Here is pedestrian code I often use for constructing such matrices. The first argument is the number to eliminate, the second is the total variable count. An auxiliary function creates a matrix suitable for the grevlex term order.

drlMatrix[n_] := 
 Prepend[Table[-KroneckerDelta[j + k - (n + 1)], {j, n - 1}, {k, n}], 
  Table[1, {n}]]

elimMatrix[n1_, n2_] := 
 Module[{row1, rest}, row1 = Join[Table[1, {n1}], Table[0, {n2 - n1}]];
  rest = drlMatrix[n2];
  rest = Drop[rest, {-n1}];
  Prepend[rest, row1]]

Example: weight matrix to eliminate three variables from a total of seven.

In[105]:= elimMatrix[3, 7]

(* Out[105]= {{1, 1, 1, 0, 0, 0, 0}, {1, 1, 1, 1, 1, 1, 1}, {0, 0, 0, 0, 
  0, 0, -1}, {0, 0, 0, 0, 0, -1, 0}, {0, 0, 0, 0, -1, 0, 0}, {0, 
  0, -1, 0, 0, 0, 0}, {0, -1, 0, 0, 0, 0, 0}} *)
In[82]:= elimMatrix[3, 7]

Here is the slightly incorrect one I had previously created, before the mistake was caught.
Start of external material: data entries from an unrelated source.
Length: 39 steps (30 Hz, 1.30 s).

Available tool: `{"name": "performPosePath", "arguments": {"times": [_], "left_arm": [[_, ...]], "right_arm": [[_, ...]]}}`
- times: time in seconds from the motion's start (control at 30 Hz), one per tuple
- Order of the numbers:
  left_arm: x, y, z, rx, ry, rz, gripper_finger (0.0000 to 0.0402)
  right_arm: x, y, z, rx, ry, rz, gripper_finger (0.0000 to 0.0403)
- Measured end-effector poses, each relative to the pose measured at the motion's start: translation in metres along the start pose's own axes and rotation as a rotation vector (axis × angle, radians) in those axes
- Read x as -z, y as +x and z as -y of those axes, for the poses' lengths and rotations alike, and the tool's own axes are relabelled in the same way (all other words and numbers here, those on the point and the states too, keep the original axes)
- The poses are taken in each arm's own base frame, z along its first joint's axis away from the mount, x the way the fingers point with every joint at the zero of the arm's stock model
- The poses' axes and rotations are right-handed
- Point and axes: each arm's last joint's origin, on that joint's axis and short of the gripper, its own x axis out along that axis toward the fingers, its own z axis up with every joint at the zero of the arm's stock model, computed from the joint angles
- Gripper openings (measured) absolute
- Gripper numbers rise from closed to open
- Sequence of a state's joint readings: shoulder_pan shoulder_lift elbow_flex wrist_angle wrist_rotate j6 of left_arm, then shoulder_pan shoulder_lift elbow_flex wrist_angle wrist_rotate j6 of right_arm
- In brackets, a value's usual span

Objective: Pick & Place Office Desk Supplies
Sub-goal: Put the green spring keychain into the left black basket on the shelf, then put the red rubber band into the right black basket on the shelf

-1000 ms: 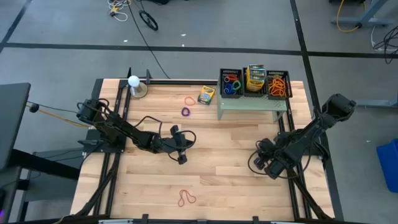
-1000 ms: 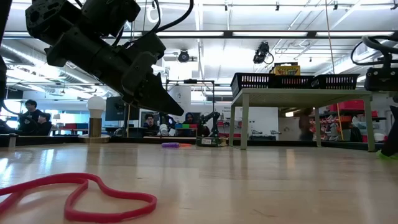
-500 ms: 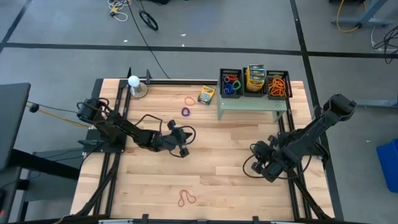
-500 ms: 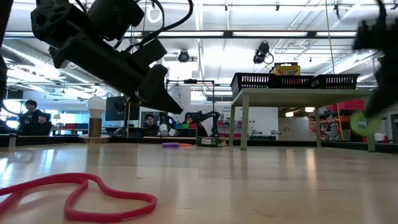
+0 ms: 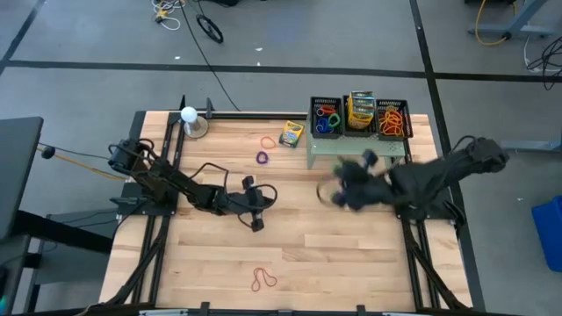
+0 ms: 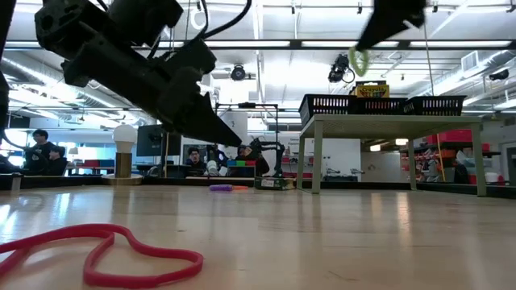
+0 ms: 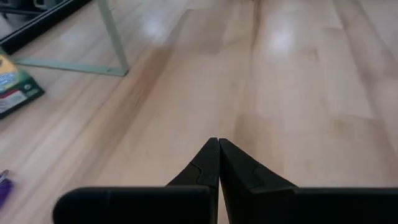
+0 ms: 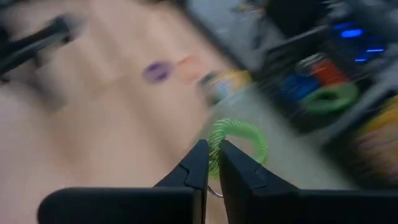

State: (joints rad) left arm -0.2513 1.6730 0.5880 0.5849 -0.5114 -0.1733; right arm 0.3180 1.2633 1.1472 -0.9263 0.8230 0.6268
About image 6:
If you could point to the small silver post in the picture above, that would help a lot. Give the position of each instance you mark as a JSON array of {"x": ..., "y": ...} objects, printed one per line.
[{"x": 16, "y": 182}]

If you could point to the person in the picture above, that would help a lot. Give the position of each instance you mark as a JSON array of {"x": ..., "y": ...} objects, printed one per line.
[
  {"x": 250, "y": 159},
  {"x": 58, "y": 163},
  {"x": 38, "y": 141},
  {"x": 195, "y": 159}
]

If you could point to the black overhead light beam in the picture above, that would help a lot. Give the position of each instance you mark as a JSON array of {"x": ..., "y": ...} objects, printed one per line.
[{"x": 296, "y": 44}]

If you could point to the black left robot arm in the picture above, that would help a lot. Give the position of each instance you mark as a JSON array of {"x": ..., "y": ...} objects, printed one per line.
[{"x": 101, "y": 52}]

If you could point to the shelf with red bins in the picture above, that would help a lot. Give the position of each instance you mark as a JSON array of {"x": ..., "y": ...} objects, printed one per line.
[{"x": 451, "y": 136}]

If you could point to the white bulb brass lamp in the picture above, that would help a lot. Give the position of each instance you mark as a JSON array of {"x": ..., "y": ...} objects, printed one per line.
[{"x": 124, "y": 135}]

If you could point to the red rubber band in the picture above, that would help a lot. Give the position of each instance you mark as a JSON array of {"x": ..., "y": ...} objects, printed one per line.
[{"x": 141, "y": 282}]

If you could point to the black monitor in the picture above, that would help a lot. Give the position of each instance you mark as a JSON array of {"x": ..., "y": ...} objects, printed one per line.
[{"x": 151, "y": 141}]

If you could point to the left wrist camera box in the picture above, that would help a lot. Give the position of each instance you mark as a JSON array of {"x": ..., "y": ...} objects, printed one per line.
[{"x": 189, "y": 56}]

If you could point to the orange rubber band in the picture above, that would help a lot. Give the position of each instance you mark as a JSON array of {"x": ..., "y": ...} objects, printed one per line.
[{"x": 240, "y": 187}]

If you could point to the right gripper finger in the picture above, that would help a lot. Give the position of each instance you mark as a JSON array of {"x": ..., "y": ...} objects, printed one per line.
[
  {"x": 407, "y": 16},
  {"x": 379, "y": 20}
]

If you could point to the black metal frame stand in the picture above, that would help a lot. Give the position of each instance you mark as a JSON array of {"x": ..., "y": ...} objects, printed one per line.
[{"x": 258, "y": 105}]

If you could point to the yellow green crayon box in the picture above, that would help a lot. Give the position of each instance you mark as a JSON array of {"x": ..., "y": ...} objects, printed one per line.
[
  {"x": 274, "y": 184},
  {"x": 373, "y": 90}
]

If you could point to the box of coloured blocks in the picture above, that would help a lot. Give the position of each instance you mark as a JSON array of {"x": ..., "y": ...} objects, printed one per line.
[{"x": 240, "y": 163}]

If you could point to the green coil wristband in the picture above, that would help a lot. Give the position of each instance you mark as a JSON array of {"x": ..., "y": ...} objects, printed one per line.
[{"x": 364, "y": 66}]

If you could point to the pale green metal riser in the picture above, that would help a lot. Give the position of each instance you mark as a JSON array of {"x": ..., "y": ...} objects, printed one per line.
[{"x": 383, "y": 125}]

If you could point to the black ceiling fixture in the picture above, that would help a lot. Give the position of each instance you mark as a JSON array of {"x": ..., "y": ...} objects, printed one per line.
[{"x": 499, "y": 75}]

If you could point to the black overhead camera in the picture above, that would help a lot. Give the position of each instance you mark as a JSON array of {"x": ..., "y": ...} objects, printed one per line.
[{"x": 238, "y": 72}]

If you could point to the small purple coil wristband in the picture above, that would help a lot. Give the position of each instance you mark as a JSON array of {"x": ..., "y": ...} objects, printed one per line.
[{"x": 221, "y": 187}]

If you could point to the black plastic slotted basket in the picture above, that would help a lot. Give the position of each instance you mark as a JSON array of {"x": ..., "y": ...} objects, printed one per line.
[
  {"x": 326, "y": 105},
  {"x": 437, "y": 106},
  {"x": 379, "y": 106}
]

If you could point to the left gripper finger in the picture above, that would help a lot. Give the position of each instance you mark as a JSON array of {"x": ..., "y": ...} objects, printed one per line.
[
  {"x": 209, "y": 133},
  {"x": 211, "y": 118}
]

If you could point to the small black background robot arm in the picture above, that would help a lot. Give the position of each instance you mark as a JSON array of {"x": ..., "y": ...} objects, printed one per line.
[{"x": 278, "y": 155}]

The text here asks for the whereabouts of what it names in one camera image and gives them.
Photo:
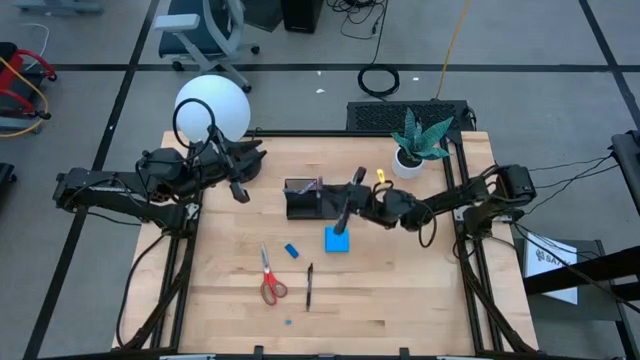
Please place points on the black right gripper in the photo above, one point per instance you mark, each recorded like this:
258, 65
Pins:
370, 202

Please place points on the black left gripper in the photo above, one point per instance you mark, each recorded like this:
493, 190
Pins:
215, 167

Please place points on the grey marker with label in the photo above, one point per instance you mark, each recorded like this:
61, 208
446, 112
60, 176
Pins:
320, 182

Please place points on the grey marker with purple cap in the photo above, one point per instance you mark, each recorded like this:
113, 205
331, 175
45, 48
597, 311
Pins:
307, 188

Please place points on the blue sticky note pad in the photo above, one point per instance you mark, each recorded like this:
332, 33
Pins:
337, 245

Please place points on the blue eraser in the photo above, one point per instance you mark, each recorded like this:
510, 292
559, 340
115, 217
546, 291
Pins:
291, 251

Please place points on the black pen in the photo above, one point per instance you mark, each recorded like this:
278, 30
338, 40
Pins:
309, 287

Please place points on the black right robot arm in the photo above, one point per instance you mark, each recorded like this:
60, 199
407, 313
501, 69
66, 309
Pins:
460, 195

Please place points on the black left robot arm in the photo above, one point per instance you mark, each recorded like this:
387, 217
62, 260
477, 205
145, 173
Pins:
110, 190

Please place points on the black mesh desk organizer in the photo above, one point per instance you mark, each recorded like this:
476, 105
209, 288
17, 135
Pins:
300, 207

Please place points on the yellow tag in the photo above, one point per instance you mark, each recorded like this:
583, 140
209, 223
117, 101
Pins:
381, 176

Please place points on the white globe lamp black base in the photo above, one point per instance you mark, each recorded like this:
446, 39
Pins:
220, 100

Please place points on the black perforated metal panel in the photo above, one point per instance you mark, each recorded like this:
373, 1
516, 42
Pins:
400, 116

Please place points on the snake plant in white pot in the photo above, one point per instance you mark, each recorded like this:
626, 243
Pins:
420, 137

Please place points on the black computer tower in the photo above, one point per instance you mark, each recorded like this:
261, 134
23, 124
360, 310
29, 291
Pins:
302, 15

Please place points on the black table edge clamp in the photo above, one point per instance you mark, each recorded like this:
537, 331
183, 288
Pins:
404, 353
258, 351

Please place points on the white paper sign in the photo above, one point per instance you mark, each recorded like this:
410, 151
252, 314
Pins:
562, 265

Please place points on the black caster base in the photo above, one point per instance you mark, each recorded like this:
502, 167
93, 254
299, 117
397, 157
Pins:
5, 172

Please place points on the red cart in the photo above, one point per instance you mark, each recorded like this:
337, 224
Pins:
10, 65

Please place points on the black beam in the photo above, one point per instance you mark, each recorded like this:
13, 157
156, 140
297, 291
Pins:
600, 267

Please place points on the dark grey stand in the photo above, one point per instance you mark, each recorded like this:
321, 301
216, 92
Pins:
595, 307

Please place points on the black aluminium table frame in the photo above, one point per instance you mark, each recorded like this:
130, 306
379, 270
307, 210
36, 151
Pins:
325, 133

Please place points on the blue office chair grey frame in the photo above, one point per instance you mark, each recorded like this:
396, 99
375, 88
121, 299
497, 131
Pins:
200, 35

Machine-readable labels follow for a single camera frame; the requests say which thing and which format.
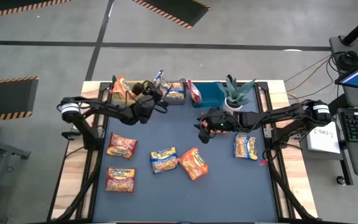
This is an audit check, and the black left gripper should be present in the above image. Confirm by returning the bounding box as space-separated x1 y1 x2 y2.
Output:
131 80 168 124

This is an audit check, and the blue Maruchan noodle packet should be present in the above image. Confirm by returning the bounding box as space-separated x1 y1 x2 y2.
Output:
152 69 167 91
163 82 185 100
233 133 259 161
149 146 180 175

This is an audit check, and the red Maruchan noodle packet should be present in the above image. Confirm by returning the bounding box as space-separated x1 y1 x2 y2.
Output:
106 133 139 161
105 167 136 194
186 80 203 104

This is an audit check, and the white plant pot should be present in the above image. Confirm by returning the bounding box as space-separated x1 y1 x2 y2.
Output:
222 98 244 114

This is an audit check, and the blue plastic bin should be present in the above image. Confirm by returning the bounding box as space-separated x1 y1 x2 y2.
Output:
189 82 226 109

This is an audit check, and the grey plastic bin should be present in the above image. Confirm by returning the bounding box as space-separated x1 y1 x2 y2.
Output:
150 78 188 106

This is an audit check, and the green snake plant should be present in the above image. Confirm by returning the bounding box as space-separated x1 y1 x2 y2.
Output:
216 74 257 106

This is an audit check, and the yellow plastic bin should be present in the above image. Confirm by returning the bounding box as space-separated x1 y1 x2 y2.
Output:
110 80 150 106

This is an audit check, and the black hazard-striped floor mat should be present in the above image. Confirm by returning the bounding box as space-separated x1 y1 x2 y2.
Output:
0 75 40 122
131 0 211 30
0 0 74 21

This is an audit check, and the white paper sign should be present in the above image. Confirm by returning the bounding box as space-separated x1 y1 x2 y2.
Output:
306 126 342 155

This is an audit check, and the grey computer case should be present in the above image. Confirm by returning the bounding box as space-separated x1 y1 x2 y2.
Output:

(* Out[82]= {{1, 1, 1, 0, 0, 0, 0}, {1, 1, 1, 1, 1, 1, 1}, {0, 0, 0, 0, 
  0, 0, -1}, {0, 0, 0, 0, -1, 0, 0}, {0, 0, 0, -1, 0, 0, 0}, {0, 
  0, -1, 0, 0, 0, 0}, {0, -1, 0, 0, 0, 0, 0}} *)

I think I have been using the "wrong" variant for 15 years in some work, and never noticed. They both give valid elimination orders so it's not a huge issue. But still...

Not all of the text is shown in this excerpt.